Problem to work on >> Repeat all of the entries, please, keeping each line exact.

----

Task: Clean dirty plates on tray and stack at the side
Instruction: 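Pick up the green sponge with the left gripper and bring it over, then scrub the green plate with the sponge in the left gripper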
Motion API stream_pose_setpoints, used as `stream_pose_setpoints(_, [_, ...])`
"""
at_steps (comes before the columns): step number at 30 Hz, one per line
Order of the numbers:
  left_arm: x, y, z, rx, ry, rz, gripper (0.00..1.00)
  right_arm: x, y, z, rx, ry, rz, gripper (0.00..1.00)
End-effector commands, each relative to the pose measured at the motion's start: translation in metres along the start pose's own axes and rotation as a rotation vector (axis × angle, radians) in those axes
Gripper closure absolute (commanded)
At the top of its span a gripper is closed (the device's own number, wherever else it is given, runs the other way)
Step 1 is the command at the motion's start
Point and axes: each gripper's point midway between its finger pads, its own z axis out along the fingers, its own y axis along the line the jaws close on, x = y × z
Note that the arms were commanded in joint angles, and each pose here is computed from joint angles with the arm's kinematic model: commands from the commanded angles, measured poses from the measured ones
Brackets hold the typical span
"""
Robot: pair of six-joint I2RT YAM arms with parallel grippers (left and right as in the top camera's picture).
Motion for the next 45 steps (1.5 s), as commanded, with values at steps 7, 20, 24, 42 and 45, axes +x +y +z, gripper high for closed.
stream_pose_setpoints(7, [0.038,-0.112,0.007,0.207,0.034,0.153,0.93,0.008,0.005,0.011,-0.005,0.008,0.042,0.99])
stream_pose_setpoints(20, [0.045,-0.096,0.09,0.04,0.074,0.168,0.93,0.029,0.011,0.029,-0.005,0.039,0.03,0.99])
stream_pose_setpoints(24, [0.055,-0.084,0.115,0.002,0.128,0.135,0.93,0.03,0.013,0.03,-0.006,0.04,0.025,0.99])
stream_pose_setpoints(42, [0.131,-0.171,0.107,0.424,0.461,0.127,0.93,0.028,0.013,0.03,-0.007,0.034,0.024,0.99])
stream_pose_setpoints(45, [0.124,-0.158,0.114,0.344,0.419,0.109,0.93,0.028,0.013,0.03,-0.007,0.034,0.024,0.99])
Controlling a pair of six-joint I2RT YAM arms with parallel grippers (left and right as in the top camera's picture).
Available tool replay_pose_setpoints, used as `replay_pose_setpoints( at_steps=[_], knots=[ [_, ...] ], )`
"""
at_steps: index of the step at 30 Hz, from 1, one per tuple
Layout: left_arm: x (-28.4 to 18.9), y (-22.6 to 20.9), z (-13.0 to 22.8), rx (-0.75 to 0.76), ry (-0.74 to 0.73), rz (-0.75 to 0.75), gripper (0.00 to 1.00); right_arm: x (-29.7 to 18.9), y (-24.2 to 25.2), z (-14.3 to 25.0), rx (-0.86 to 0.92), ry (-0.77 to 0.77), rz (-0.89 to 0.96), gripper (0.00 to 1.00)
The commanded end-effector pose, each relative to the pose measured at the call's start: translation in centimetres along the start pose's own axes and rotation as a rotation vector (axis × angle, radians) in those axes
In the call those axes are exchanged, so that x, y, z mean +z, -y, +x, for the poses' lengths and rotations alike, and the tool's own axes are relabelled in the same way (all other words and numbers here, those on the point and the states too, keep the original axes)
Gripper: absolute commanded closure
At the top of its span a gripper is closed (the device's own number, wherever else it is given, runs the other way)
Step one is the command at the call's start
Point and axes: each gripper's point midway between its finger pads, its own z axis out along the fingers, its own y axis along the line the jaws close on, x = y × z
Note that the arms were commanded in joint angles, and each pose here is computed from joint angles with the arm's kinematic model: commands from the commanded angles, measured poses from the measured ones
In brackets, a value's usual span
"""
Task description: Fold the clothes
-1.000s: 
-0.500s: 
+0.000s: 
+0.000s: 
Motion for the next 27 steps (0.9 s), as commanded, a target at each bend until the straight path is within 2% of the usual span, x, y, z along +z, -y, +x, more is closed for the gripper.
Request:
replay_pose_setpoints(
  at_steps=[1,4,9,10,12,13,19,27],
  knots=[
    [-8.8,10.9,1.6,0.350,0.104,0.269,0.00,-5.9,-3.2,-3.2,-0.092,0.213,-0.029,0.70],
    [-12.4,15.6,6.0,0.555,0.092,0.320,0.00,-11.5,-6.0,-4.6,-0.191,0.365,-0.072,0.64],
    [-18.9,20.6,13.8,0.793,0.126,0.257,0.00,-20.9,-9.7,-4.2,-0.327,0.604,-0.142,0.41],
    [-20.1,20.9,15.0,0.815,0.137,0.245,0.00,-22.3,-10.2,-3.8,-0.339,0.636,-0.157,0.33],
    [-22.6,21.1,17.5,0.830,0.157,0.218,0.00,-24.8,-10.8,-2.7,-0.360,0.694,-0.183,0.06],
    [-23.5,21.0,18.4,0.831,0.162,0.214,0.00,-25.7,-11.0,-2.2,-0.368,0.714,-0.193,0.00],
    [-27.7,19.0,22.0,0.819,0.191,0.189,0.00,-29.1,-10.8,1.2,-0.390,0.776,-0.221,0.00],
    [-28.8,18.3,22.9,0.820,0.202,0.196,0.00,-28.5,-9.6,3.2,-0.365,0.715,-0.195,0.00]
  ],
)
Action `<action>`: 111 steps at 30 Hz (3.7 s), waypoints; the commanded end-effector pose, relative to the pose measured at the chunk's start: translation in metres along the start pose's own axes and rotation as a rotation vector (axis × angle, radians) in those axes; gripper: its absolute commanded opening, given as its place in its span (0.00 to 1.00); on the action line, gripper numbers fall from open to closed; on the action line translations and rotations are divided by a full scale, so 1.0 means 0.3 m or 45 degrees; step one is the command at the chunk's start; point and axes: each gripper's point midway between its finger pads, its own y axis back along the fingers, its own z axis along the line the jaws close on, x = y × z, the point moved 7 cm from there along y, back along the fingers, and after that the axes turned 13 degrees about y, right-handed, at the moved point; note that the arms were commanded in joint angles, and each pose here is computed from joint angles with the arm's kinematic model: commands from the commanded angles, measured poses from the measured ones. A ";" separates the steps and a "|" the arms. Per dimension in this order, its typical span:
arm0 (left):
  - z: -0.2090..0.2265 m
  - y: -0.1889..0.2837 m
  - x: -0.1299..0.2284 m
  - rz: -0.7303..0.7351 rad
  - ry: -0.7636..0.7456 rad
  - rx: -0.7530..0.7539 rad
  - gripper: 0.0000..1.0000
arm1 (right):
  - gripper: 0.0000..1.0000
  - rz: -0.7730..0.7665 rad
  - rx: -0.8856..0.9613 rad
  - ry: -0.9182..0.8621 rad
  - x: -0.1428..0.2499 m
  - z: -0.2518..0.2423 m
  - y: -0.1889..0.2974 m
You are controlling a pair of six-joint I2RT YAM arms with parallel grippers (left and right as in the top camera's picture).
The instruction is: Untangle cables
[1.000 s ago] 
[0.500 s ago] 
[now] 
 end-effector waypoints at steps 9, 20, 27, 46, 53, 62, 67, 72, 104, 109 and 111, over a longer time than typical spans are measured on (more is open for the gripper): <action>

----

Output below >>
Task: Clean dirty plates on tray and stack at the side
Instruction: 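Pick up the green sponge with the left gripper and bring it over, then scrub the green plate with the sponge in the left gripper
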Motion API stream_pose_setpoints, used as `stream_pose_setpoints(_, [_, ...])`
"""
at_steps (comes before the columns): step number at 30 Hz, one per line
Order of the numbers:
  left_arm: x, y, z, rx, ry, rz, gripper (0.00..1.00)
  right_arm: x, y, z, rx, ry, rz, gripper (0.00..1.00)
End-effector commands, each relative to the pose measured at the motion's start: translation in metres along the start pose's own axes and rotation as a rotation vector (axis × angle, radians) in those axes
Gripper closure absolute (commanded)
At the top of its span a gripper is closed (the device's own number, wherever else it is given, runs the other way)
Step 1 is the command at the motion's start
Point and axes: each gripper's point midway between its finger pads, its own z axis out along the fingers, its own y axis along the line the jaws close on, x = y × z
Note that the arms were commanded in joint angles, and each pose here is computed from joint angles with the arm's kinematic model: commands from the commanded angles, measured poses from the measured ones
Brackets hold the typical span
"""
Robot: pair of six-joint I2RT YAM arms with parallel grippers (left and right as in the top camera's picture).
Motion for the next 45 steps (1.5 s), as commanded, with values at steps 7, 20, 24, 42 and 45, axes +x +y +z, gripper high for closed.
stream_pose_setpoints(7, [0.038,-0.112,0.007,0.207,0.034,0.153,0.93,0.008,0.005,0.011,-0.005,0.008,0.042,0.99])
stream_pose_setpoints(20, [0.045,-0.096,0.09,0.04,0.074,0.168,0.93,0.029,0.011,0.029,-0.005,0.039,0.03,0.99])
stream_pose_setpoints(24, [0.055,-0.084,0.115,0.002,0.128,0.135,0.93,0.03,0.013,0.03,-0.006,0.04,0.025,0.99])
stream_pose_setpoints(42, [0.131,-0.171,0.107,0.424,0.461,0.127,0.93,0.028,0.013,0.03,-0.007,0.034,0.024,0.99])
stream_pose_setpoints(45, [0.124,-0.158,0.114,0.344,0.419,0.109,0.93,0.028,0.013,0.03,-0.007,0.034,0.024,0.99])
Controlling a pair of six-joint I2RT YAM arms with parallel grippers (left and right as in the top camera's picture).
Available tool replay_pose_setpoints, used as `replay_pose_setpoints( at_steps=[_], knots=[ [_, ...] ], )`
"""
at_steps: index of the step at 30 Hz, from 1, one per tuple
Layout: left_arm: x (-28.4 to 18.9), y (-22.6 to 20.9), z (-13.0 to 22.8), rx (-0.75 to 0.76), ry (-0.74 to 0.73), rz (-0.75 to 0.75), gripper (0.00 to 1.00); right_arm: x (-29.7 to 18.9), y (-24.2 to 25.2), z (-14.3 to 25.0), rx (-0.86 to 0.92), ry (-0.77 to 0.77), rz (-0.89 to 0.96), gripper (0.00 to 1.00)
The commanded end-effector pose, each relative to the pose measured at the call's start: translation in centimetres along the start pose's own axes and rotation as a rotation vector (axis × angle, radians) in those axes
In the call those axes are exchanged, so that x, y, z mean +z, -y, +x, for the poses' lengths and rotations alike, and the tool's own axes are relabelled in the same way (all other words and numbers here, those on the point and the states too, keep the original axes)
Gripper: absolute commanded closure
At the top of its span a gripper is closed (the device's own number, wherever else it is given, runs the other way)
Step one is the command at the call's start
Point and axes: each gripper's point midway between its finger pads, its own z axis out along the fingers, its own y axis along the line the jaws close on, x = y × z
Note that the arms were commanded in joint angles, and each pose here is computed from joint angles with the arm's kinematic model: commands from the commanded angles, measured poses from the measured ones
In brackets, a value's usual span
"""
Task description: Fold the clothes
-1.000s: 
-0.500s: 
+0.000s: 
+0.000s: 
Motion for the next 27 steps (0.9 s), as commanded, a target at each bend until the straight path is within 2% of the usual span, x, y, z along +z, -y, +x, more is closed for the gripper.
Request:
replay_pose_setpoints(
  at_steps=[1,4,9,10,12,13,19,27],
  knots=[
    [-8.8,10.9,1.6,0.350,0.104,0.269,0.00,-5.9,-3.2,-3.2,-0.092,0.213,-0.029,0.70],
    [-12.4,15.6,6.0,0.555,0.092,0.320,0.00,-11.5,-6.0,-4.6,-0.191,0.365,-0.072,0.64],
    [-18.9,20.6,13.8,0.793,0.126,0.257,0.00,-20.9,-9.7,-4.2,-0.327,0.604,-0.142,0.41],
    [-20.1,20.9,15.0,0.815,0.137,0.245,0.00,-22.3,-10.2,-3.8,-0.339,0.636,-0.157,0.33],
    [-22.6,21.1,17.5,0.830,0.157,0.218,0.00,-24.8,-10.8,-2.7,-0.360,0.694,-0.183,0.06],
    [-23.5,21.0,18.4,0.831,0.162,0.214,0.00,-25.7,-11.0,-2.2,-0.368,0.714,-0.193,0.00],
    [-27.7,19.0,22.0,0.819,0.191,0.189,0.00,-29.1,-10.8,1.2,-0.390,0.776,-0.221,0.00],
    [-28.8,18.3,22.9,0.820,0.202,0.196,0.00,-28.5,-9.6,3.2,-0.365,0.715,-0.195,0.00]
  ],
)
Action `<action>`: 111 steps at 30 Hz (3.7 s), waypoints; the commanded end-effector pose, relative to the pose measured at the chunk's start: translation in metres along the start pose's own axes and rotation as a rotation vector (axis × angle, radians) in those axes; gripper: its absolute commanded opening, given as its place in its span (0.00 to 1.00); on the action line, gripper numbers fall from open to closed; on the action line translations and rotations are divided by a full scale, so 1.0 means 0.3 m or 45 degrees; step one is the command at the chunk's start; point and axes: each gripper's point midway between its finger pads, its own y axis back along the fingers, its own z axis along the line the jaws close on, x = y × z, the point moved 7 cm from there along y, back along the fingers, and after that the axes turned 13 degrees about y, right-handed, at the moved point; note that the arms were commanded in joint angles, and each pose here is computed from joint angles with the arm's kinematic model: commands from the commanded angles, measured poses from the measured ones. A ";" separates the steps and a "|" the arms. Per dimension in this order, its typical span:
arm0 (left):
  - z: -0.2090..0.2265 m
  - y: -0.1889..0.2837 m
  - x: -0.1299..0.2284 m
  - rz: -0.7303..0.7351 rad
  - ry: -0.7636..0.7456 rad
  - rx: -0.7530..0.7539 rad
  - gripper: 0.0000..1.0000
arm1 (right):
  - gripper: 0.0000..1.0000
  - rz: -0.7730..0.7665 rad
  - rx: -0.8856..0.9613 rad
  - ry: -0.9182..0.8621 rad
  - x: -0.1428..0.2499 m
  - z: -0.2518..0.2423 m
  - y: -0.1889..0.2974 m
You are controlling a pair of six-joint I2RT YAM arms with parallel grippers (left and right as in the top camera's picture).
The instruction is: Untangle cables
[1.000 s ago] 
[0.500 s ago] 
[now] 
 end-effector waypoints at steps 9, 20, 27, 46, 53, 62, 67, 72, 104, 109 and 111, over a longer time than typical spans are measured on (more is open for the gripper): <action>

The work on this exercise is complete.